You can’t get much more exciting than taking a spaceship to Ganymede to build a new colony, so youngsters looking for speculative adventure will surely enjoy Farmer in the Sky. But I think the book is also appealing to kids who enjoy frontier stories such as Little House on the Prairie. In addition to homesteading skills, they’ll learn a bit of science, too.
Though Bill is having a life-changing experience, he’s still easy to relate to. He’s a normal kid with normal kid desires and problems — he’s concerned about his Boy Scout uniform and badges, he’s mourning the death of his mother and upset about his father’s new relationship, he doesn’t like girls, and he has to deal with bullies and a few stupid adults. During the course of the story, Bill experiences both triumph and tragedy, and the reader feels them, too.
Brilliance Audio’s version was read by Nick Podehl who does a great job reading stories with young men as protagonists (e.g., Patrick Rothfuss’s KINGKILLER CHRONICLE). When I see Nick Podehl’s name on the cover, I know it’s going to be a great audio production.
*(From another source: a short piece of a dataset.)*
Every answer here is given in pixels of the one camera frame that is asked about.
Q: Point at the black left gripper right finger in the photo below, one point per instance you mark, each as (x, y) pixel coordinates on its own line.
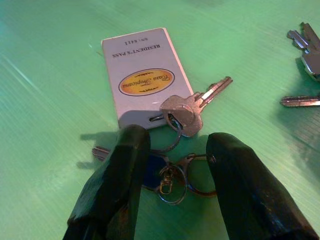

A shorter version of Farmer in the Sky was originally serialized in Boy’s Life magazine in the fall of 1950 under the title “Satellite Scout,” so that gives you a good sense of its target audience. However, I recommend Farmer in the Sky for both teens and adults who love a good wholesome SF adventure. Farmer in the Sky was published as a novel in 1953 and won the Retro Hugo award.